**Try it**: Give the number of lines in the material below that contain the word "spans", and nothing else.
○ ○ ○ ○ ○ ○ ○
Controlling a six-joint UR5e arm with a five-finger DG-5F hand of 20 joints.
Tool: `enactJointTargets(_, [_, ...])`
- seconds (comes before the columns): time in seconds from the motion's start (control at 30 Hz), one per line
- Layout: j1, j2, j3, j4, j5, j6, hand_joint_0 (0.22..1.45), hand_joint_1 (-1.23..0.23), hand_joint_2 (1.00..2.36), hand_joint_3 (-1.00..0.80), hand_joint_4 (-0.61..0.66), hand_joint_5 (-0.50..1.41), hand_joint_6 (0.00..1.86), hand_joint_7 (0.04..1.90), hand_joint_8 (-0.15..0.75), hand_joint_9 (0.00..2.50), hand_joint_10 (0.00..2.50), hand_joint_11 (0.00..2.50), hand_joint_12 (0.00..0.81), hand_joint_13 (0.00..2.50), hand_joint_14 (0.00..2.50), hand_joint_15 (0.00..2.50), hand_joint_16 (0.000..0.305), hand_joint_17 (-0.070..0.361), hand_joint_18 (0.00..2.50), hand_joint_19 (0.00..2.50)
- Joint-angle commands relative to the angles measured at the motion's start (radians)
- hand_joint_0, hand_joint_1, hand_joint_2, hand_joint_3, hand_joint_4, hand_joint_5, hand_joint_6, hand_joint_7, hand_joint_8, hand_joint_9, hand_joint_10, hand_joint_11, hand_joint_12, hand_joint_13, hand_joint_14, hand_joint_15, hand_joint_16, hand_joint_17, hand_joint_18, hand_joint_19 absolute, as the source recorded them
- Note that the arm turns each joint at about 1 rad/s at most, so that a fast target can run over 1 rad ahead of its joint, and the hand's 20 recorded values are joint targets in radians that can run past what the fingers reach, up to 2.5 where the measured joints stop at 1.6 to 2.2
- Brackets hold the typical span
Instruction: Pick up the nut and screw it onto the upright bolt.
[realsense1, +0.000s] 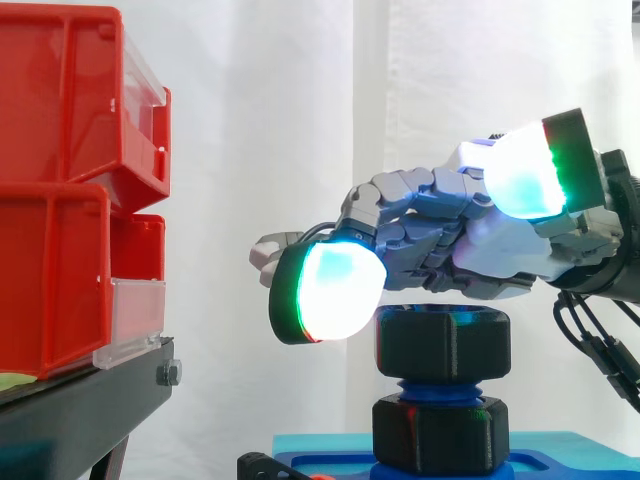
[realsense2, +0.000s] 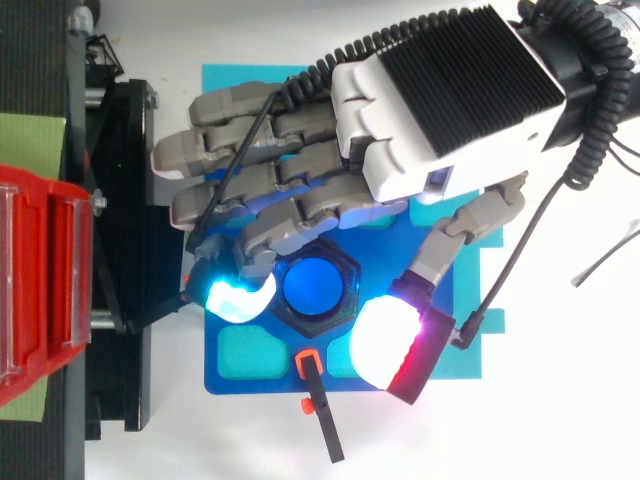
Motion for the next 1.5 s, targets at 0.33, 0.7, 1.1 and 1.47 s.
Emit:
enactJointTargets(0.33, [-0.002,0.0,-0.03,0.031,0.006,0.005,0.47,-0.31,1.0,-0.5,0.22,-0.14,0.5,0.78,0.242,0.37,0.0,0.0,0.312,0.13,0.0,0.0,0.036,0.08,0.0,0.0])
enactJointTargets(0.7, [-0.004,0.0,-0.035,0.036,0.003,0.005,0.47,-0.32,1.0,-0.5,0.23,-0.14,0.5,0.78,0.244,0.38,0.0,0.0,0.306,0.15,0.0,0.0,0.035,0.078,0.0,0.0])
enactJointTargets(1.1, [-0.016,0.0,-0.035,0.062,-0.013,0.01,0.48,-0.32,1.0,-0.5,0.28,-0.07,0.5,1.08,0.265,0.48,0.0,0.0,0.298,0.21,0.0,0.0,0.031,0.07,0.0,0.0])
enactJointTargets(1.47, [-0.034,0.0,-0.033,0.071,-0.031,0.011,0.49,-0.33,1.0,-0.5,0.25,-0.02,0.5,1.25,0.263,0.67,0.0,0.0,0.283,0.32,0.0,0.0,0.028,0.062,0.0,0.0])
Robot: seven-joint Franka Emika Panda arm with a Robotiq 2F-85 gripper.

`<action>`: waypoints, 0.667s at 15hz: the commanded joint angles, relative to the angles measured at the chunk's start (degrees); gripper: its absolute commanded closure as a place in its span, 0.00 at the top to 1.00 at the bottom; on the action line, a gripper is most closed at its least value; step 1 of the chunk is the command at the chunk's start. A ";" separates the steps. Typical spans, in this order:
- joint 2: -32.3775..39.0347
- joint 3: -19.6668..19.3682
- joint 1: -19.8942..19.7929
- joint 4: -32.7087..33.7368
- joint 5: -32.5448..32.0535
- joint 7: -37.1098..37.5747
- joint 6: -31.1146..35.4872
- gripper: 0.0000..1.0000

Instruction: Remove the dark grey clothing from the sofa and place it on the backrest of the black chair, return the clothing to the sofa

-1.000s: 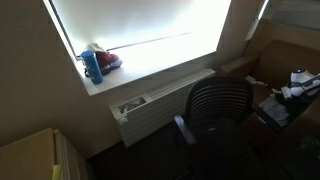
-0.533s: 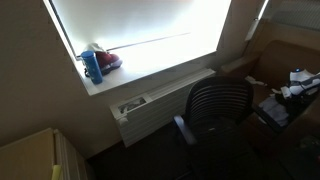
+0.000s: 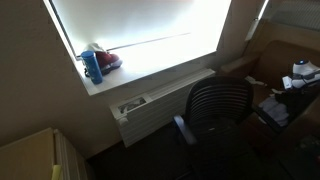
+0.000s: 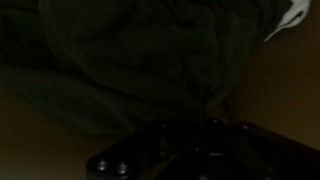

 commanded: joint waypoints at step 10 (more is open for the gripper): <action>-22.28 1.96 -1.89 -17.63 -1.88 -3.89 27.29 0.01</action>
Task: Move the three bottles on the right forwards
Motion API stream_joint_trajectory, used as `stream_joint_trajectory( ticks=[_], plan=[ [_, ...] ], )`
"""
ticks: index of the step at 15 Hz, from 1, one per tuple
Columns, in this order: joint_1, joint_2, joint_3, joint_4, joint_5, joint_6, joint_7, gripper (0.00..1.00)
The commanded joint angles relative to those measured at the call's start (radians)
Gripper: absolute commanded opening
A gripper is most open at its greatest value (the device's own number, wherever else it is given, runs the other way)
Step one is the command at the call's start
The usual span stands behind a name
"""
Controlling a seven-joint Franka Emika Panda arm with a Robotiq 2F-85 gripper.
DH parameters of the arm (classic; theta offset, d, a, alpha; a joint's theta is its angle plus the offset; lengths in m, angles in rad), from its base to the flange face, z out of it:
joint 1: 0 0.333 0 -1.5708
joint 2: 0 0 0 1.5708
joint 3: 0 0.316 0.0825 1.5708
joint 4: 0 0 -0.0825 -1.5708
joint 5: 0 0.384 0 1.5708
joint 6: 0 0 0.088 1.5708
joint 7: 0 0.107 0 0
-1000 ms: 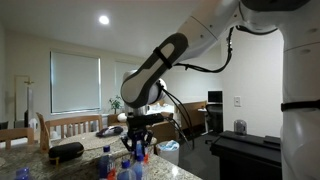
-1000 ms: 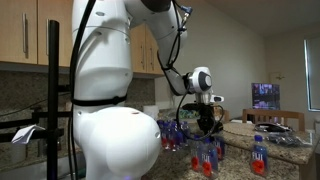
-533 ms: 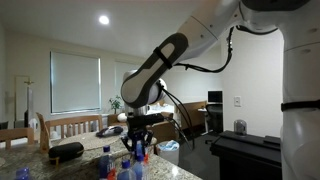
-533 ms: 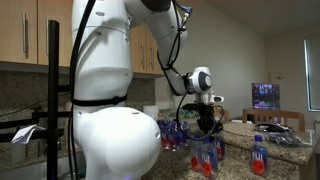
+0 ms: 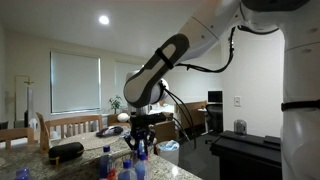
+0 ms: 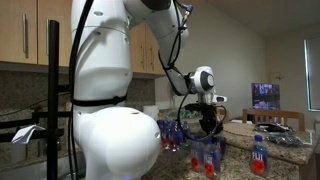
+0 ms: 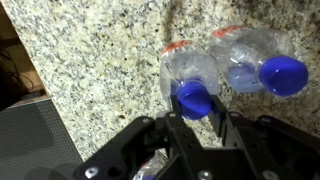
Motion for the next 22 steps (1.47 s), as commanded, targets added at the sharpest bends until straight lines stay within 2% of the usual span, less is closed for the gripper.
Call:
stream_joint_trajectory(
  ticks=[1,13,22],
  plan=[
    [-0.003,-0.022,0.003,-0.037,0.003,0.016,-0.042,0.13],
    [0.004,-0.041,0.010,-0.054,0.015,0.021,-0.080,0.13],
    [0.003,-0.049,0.022,-0.064,0.014,0.021,-0.058,0.13]
  ],
)
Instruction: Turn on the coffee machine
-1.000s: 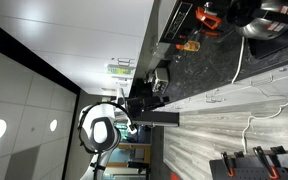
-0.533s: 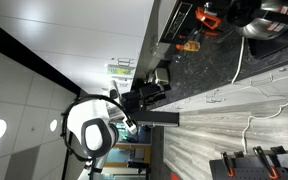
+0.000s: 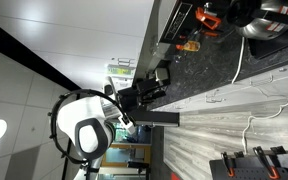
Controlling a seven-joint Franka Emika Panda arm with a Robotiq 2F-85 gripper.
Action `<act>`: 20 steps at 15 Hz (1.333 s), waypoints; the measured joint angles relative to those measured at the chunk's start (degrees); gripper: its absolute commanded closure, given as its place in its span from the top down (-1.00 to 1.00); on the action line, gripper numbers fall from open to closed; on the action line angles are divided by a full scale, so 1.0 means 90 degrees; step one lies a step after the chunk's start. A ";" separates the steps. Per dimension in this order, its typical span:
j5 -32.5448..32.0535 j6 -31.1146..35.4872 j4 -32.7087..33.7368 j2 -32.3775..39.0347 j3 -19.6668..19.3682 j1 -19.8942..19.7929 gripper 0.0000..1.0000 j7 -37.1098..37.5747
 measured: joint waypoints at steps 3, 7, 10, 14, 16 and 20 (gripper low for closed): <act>0.0005 0.0004 0.0004 0.0007 0.0000 -0.0001 1.00 0.0004; 0.0005 0.0191 0.0127 0.0095 -0.0076 -0.0005 0.50 -0.0023; -0.0002 0.0549 0.0320 0.0350 -0.0260 -0.0007 0.14 -0.0259; 0.0010 0.0909 0.0668 0.0888 -0.0596 -0.0006 -0.46 -0.0673; 0.0097 0.1113 0.0827 0.1197 -0.0735 0.0004 -0.76 -0.0922; 0.0481 0.1425 0.1050 0.1689 -0.0923 0.0122 -0.75 -0.1489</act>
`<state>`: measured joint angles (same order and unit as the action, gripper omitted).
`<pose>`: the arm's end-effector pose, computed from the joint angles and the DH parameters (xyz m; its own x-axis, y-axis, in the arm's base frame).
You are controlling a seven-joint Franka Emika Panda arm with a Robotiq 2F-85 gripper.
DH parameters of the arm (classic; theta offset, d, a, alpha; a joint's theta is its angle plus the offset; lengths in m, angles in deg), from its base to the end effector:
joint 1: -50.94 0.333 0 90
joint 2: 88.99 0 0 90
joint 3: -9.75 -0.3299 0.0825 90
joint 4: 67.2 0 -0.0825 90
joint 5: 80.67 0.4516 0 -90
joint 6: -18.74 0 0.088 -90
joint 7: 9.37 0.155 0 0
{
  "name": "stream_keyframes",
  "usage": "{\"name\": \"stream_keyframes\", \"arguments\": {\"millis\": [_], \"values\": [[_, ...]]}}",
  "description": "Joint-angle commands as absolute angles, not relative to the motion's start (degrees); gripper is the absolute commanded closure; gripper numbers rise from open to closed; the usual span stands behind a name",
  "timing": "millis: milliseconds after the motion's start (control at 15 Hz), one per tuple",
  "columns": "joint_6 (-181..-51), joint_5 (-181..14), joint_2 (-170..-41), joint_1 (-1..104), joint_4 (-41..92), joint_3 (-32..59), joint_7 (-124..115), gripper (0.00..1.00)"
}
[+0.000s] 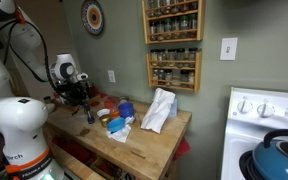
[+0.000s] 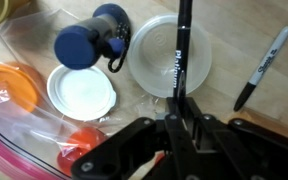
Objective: Put the pen and the sharpie on top of the container
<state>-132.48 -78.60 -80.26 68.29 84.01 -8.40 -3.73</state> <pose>0.3962 0.2739 0.2204 0.8720 0.4669 0.1474 0.4705 -0.8823 0.0111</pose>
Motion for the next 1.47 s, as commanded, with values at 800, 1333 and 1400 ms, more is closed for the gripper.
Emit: {"name": "stream_keyframes", "arguments": {"millis": [800, 1333, 1400], "values": [[-131.35, -88.53, -88.70, 67.30, 79.27, -8.07, 0.03, 0.97], [-128.53, -89.00, -87.66, 67.98, 78.45, -7.98, 2.63, 0.33], [-128.28, -89.24, -86.82, 68.03, 78.51, -8.05, 3.14, 0.24]]}}
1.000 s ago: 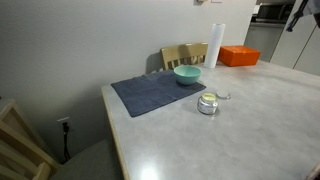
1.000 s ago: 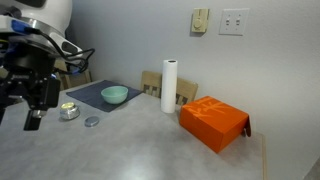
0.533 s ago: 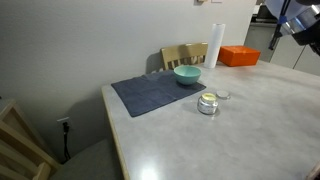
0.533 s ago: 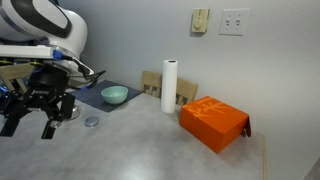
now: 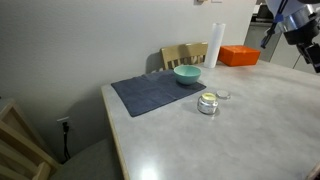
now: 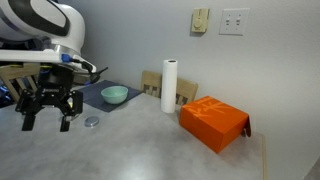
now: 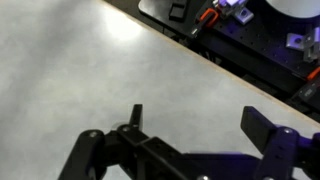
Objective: Place the silver lid on top of the silver tin
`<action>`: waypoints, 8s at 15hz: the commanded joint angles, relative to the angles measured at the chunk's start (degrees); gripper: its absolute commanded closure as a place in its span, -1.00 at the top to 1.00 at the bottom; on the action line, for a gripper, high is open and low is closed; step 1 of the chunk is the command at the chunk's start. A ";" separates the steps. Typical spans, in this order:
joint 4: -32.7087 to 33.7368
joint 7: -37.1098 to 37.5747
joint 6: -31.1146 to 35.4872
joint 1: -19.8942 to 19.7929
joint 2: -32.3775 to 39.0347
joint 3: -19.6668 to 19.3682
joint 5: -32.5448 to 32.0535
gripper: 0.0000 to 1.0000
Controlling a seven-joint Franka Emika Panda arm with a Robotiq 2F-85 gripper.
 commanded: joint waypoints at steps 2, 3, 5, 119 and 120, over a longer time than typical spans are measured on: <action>1.38 -3.86 8.81 0.19 5.44 2.35 4.06 1.00; 2.07 -3.01 8.29 0.86 7.11 2.81 2.42 1.00; 0.95 -1.87 5.98 0.62 5.10 2.79 1.70 1.00; 4.71 -7.70 47.99 11.24 15.62 12.08 -2.70 -0.12; 4.96 -8.17 48.28 11.52 16.07 12.12 -3.06 -0.12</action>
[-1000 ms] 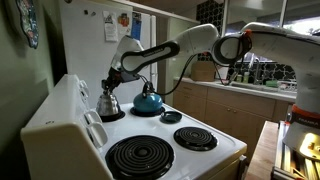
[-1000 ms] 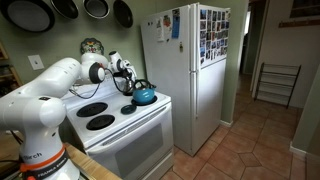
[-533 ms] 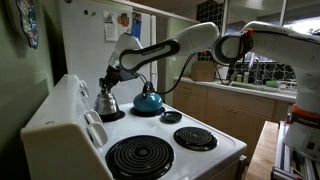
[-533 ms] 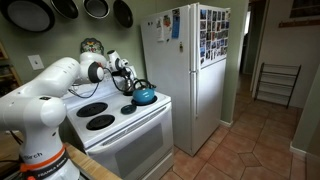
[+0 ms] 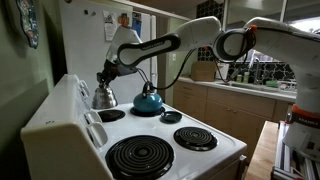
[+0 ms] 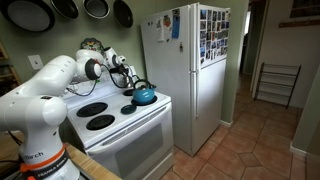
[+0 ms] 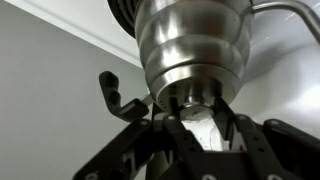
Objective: Move the stove top kettle from the rear right stove plate to the rear left stove plate
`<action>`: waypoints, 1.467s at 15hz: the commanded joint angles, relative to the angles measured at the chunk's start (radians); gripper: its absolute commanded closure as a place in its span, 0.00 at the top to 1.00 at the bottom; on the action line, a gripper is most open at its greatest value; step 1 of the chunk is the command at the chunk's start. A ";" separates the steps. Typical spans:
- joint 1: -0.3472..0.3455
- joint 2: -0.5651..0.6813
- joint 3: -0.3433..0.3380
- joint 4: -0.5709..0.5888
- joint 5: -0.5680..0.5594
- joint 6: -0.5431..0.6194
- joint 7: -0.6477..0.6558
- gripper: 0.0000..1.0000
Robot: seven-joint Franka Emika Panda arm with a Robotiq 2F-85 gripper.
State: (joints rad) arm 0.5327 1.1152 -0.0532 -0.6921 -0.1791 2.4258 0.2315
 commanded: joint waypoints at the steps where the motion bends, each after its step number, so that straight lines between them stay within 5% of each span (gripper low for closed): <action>1: 0.005 -0.082 0.002 -0.083 -0.004 -0.024 -0.009 0.14; 7: -0.002 -0.193 0.058 -0.236 0.010 -0.004 -0.074 0.14; 22: -0.047 -0.658 0.155 -0.866 0.040 0.085 -0.147 0.14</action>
State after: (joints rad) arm 0.5189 0.6020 0.0615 -1.3595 -0.1708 2.4440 0.1325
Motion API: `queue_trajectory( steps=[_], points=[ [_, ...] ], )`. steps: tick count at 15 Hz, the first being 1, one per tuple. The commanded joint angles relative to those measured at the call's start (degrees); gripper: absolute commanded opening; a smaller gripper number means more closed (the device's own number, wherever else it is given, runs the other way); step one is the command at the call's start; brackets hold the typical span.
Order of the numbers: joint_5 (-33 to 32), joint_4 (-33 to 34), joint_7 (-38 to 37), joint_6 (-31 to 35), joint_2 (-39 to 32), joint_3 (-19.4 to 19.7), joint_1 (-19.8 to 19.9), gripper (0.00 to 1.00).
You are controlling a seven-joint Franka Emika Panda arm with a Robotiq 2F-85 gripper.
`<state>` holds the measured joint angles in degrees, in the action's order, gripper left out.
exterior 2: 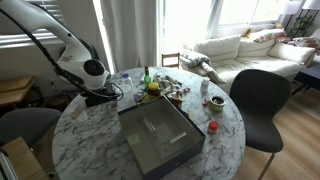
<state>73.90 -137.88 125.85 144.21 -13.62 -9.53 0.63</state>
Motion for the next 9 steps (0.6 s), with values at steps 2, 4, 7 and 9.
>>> queue_trajectory(
  steps=[2, 4, 7, 9],
  points=[
    [5.32, 1.24, 7.74, -5.88, -1.69, 2.34, -0.12, 0.07],
    [6.46, 1.64, 9.91, -8.03, -2.42, 3.18, -0.25, 0.07],
    [7.69, 2.40, 12.82, -10.43, -3.70, 4.18, -0.40, 0.07],
    [8.53, 2.90, 14.77, -11.55, -4.75, 4.67, -0.44, 0.07]
  ],
)
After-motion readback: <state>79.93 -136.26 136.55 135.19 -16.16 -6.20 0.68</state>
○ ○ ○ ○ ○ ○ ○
**Written solution**: 4